The cyclone swept in from the Bay of Bengal and roared across the southwestern coast late Thursday with driving rain and high waves, leveling thousands of flimsy huts and destroying crops and fish farms in 15 coastal districts, officials and witnesses said.
Sidr spawned a 4-foot-high storm surge that swept through low-lying areas and some offshore islands, leaving them under water, said Nahid Sultana, an official of the Ministry of Food and Disaster Management.
At least 650,000 coastal villagers had fled to shelters where they were given emergency rations, said senior government official Ali Imam Majumder in Dhaka.
Volunteers from international aid agencies, including the U.N. World Food Program, Save the Children and the U.S.-based Christian aid group World Vision, have joined the relief effort.
World Vision is putting together seven-day relief packages for families that will include rice, oil, sugar, salt, candles and blankets, according to Vince Edwards, the agency's Bangladesh director.
The World Food Program was sending rations for up to 400,000, Holmes added.
Edwards said debris from the storm has blocked roads and rivers, making it difficult to reach all the areas that had been hit.
"There has been lot of damage to houses made of mud and bamboo, and about 60 to 80 percent of the trees have been uprooted," Edwards said.
An elephant was pressed into service to help clear a road in Barishal, 75 miles south of Dhaka, pushing a stranded bus and moving a toppled tree.

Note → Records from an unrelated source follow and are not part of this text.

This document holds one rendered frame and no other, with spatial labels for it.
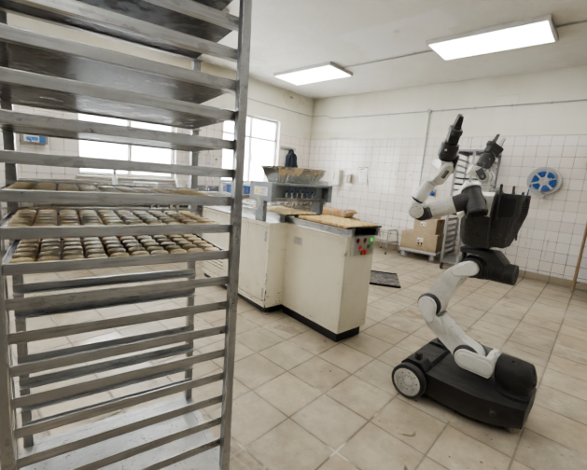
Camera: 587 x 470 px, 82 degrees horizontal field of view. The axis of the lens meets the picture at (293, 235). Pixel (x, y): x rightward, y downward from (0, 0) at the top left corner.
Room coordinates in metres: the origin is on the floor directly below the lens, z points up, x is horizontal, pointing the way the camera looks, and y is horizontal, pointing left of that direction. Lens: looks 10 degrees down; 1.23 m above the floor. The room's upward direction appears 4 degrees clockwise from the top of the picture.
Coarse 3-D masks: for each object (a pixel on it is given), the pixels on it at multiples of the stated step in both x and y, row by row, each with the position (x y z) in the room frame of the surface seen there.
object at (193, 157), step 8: (192, 64) 1.46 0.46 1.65; (200, 64) 1.47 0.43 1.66; (192, 152) 1.46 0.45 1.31; (192, 160) 1.46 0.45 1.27; (192, 176) 1.46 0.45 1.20; (192, 184) 1.46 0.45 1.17; (192, 208) 1.46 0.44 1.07; (192, 264) 1.46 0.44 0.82; (192, 304) 1.47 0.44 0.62; (192, 320) 1.47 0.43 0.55; (192, 352) 1.47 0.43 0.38; (184, 392) 1.47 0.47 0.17
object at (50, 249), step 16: (32, 240) 1.06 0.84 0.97; (48, 240) 1.07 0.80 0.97; (64, 240) 1.09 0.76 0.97; (80, 240) 1.19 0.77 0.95; (96, 240) 1.13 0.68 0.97; (112, 240) 1.16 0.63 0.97; (128, 240) 1.16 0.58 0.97; (144, 240) 1.18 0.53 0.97; (160, 240) 1.21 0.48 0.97; (176, 240) 1.23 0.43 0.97; (192, 240) 1.26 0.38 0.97; (16, 256) 0.87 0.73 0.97; (32, 256) 0.89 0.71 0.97; (48, 256) 0.88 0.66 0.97; (64, 256) 0.90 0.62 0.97; (80, 256) 0.91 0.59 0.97; (96, 256) 0.92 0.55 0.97; (112, 256) 0.95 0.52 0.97
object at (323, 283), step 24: (288, 240) 2.89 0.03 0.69; (312, 240) 2.67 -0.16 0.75; (336, 240) 2.47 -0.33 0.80; (288, 264) 2.87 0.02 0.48; (312, 264) 2.65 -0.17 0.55; (336, 264) 2.45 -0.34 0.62; (360, 264) 2.52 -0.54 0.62; (288, 288) 2.85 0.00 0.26; (312, 288) 2.63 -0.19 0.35; (336, 288) 2.43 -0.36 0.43; (360, 288) 2.54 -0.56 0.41; (288, 312) 2.88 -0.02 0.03; (312, 312) 2.61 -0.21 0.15; (336, 312) 2.42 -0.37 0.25; (360, 312) 2.57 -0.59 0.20; (336, 336) 2.44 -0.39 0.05
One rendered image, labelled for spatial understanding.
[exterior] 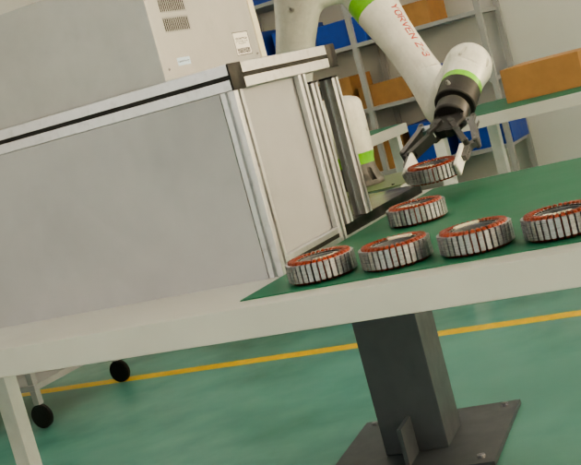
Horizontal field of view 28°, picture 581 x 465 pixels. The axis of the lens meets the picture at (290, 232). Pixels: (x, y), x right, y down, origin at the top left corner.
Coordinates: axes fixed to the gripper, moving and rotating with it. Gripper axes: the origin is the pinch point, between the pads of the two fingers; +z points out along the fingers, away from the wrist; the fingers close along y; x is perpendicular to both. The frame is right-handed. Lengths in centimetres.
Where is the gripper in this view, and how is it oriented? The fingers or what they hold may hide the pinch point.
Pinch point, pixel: (432, 169)
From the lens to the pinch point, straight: 242.7
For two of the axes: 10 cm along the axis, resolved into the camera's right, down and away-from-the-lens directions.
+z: -3.1, 7.0, -6.4
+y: -8.3, 1.3, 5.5
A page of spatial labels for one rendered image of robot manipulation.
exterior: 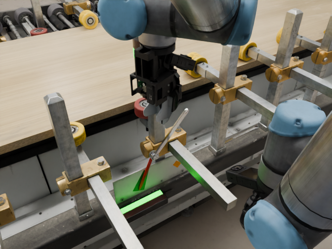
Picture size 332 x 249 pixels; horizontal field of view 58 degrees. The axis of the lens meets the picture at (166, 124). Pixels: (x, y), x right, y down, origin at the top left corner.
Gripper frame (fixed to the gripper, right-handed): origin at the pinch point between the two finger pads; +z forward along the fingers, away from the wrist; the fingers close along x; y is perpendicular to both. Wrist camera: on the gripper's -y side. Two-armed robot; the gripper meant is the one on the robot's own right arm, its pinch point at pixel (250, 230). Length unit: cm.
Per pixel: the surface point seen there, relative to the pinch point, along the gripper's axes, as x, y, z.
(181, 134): 3.2, -32.7, -4.3
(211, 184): -0.9, -13.5, -3.4
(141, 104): -1.4, -48.6, -7.8
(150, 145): -6.9, -33.8, -4.0
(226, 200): -1.0, -7.8, -3.4
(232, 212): 50, -45, 83
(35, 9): -10, -142, -15
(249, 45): 49, -53, -14
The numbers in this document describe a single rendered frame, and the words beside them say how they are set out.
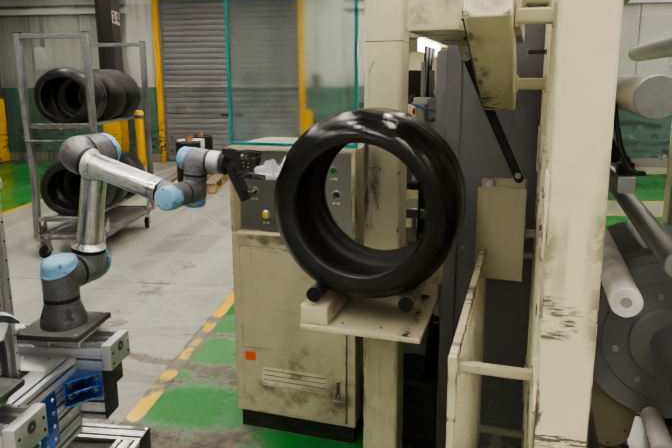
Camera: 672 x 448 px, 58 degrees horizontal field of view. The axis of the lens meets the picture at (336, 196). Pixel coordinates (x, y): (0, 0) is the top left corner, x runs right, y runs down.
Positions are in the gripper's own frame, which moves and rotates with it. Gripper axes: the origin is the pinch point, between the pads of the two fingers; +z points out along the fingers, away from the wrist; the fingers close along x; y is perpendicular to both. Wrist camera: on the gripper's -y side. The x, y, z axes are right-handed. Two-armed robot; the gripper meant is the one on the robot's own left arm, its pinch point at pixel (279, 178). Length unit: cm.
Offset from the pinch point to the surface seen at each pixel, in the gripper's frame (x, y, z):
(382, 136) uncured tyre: -11.3, 18.4, 33.7
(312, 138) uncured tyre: -10.9, 15.3, 13.5
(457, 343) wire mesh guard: -54, -17, 64
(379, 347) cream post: 27, -62, 32
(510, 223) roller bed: 20, -7, 70
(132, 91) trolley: 338, -10, -299
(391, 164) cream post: 26.6, 4.9, 29.2
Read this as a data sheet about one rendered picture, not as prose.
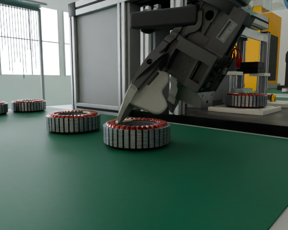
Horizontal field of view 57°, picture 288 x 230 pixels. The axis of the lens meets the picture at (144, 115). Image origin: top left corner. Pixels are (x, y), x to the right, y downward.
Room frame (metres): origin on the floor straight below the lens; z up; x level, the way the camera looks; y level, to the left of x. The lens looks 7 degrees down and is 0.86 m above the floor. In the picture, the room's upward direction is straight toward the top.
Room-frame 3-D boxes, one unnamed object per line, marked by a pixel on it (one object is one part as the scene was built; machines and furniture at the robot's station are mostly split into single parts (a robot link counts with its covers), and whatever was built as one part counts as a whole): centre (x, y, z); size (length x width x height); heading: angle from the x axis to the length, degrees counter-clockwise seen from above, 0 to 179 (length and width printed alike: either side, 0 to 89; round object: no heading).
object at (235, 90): (1.03, -0.34, 0.80); 0.08 x 0.05 x 0.06; 138
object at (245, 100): (0.75, -0.29, 0.80); 0.11 x 0.11 x 0.04
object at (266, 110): (0.75, -0.29, 0.78); 0.15 x 0.15 x 0.01; 48
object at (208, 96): (0.85, -0.18, 0.80); 0.08 x 0.05 x 0.06; 138
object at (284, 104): (0.93, -0.45, 0.78); 0.15 x 0.15 x 0.01; 48
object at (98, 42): (0.87, 0.15, 0.91); 0.28 x 0.03 x 0.32; 48
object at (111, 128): (0.44, 0.01, 0.77); 0.11 x 0.11 x 0.04
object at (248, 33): (0.91, -0.29, 1.03); 0.62 x 0.01 x 0.03; 138
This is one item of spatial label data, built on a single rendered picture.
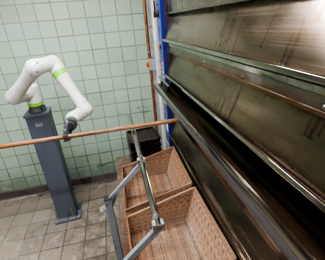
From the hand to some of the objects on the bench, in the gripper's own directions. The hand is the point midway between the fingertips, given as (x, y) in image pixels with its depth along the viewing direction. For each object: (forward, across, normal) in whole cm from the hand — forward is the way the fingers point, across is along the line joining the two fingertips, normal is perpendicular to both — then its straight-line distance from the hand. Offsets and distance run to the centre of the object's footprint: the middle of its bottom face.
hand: (66, 136), depth 163 cm
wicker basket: (+2, +62, -55) cm, 83 cm away
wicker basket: (+62, +61, -56) cm, 104 cm away
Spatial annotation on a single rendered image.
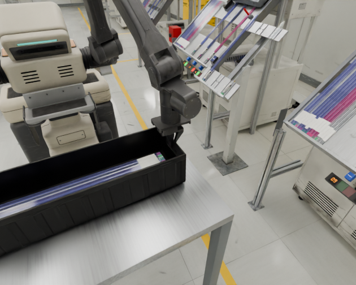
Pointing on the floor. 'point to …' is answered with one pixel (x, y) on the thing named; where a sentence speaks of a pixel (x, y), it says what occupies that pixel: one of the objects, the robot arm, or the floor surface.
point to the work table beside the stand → (124, 240)
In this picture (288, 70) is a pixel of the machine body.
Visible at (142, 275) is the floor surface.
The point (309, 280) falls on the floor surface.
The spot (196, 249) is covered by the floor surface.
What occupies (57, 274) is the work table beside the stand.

By Friday night, work had resumed at the country's two main seaports -- Chittagong and Mongla -- as well at Chittagong and Dhaka airports, authorities said.
The storm spared India's eastern coast. Weather officials had forecast only heavy rain and flooding in West Bengal and Orissa states.
Bangladesh is prone to seasonal cyclones and floods that cause huge losses of life and property. In 1970, between 300,000 and 500,000 people were killed by a cyclone, and some 140,000 died in 1991. Dozens of other cyclones have taken more than 60,000 lives since 1960.
The most recent deadly storm was a tornado that leveled 80 villages in northern Bangladesh in 1996, killing 621 people.
After the 1991 cyclone, foreign donors and Bangladeshi government agencies began building emergency shelters -- concrete boxes raised on pillars, each able to hold anywhere from a few hundred to 3,000 people.
More than 2,000 shelters have since been built.